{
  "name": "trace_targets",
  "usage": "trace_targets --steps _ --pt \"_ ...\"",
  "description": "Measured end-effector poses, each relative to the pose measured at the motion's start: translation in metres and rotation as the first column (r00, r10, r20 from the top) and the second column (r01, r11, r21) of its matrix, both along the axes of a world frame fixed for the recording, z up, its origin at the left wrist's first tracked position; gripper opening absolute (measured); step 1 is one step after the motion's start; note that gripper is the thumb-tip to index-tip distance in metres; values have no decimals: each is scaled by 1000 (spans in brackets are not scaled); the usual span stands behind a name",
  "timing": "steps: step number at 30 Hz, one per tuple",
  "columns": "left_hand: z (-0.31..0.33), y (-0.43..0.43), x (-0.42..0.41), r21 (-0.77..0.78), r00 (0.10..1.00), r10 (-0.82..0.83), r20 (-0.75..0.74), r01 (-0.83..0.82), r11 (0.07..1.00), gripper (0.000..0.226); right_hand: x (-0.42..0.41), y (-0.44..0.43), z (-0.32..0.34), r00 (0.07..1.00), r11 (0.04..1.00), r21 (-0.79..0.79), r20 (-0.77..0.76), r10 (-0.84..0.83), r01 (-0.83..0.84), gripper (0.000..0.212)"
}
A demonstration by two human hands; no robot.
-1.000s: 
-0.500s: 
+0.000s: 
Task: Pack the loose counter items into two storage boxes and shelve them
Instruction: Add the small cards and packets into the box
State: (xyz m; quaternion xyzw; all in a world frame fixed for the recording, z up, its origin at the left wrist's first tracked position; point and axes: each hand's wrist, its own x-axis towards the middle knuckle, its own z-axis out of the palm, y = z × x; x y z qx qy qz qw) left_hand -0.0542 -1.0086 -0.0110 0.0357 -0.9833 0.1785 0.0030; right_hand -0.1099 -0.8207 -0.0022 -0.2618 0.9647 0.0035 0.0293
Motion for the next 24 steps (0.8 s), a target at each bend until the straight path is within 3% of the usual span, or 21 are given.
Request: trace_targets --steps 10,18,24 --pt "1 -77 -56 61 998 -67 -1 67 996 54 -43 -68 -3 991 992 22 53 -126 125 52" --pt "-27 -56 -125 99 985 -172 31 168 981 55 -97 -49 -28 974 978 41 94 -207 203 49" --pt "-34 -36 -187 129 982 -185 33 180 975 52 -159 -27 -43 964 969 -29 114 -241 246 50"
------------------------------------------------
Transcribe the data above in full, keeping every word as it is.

{
  "name": "trace_targets",
  "usage": "trace_targets --steps _ --pt \"_ ...\"",
  "description": "Measured end-effector poses, each relative to the pose measured at the motion's start: translation in metres and rotation as the first column (r00, r10, r20 from the top) and the second column (r01, r11, r21) of its matrix, both along the axes of a world frame fixed for the recording, z up, its origin at the left wrist's first tracked position; gripper opening absolute (measured); step 1 is one step after the motion's start; note that gripper is the thumb-tip to index-tip distance in metres; values have no decimals: each is scaled by 1000 (spans in brackets are not scaled); the usual span stands behind a name",
  "timing": "steps: step number at 30 Hz, one per tuple",
  "columns": "left_hand: z (-0.31..0.33), y (-0.43..0.43), x (-0.42..0.41), r21 (-0.77..0.78), r00 (0.10..1.00), r10 (-0.82..0.83), r20 (-0.75..0.74), r01 (-0.83..0.82), r11 (0.07..1.00), gripper (0.000..0.226); right_hand: x (-0.42..0.41), y (-0.44..0.43), z (-0.32..0.34), r00 (0.07..1.00), r11 (0.04..1.00), r21 (-0.79..0.79), r20 (-0.77..0.76), r10 (-0.84..0.83), r01 (-0.83..0.84), gripper (0.000..0.212)"
}
A demonstration by two human hands; no robot.
-1.000s: 
-0.500s: 
+0.000s: 
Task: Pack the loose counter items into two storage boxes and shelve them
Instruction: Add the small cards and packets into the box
State: (xyz m; quaternion xyzw; all in a world frame fixed for the recording, z up, its origin at the left wrist's first tracked position; point and axes: each hand's wrist, its own x-axis towards the middle knuckle, its own z-axis out of the palm, y = z × x; x y z qx qy qz qw) left_hand -0.0542 -1.0086 -0.0110 0.0357 -0.9833 0.1785 0.0030; right_hand -0.1099 -0.8207 -0.0022 -0.2618 0.9647 0.0035 0.0293
Motion for the next 24 steps (0.8 s), a target at each bend until the straight path is within 3% of the usual span, or 21 are given.
Request: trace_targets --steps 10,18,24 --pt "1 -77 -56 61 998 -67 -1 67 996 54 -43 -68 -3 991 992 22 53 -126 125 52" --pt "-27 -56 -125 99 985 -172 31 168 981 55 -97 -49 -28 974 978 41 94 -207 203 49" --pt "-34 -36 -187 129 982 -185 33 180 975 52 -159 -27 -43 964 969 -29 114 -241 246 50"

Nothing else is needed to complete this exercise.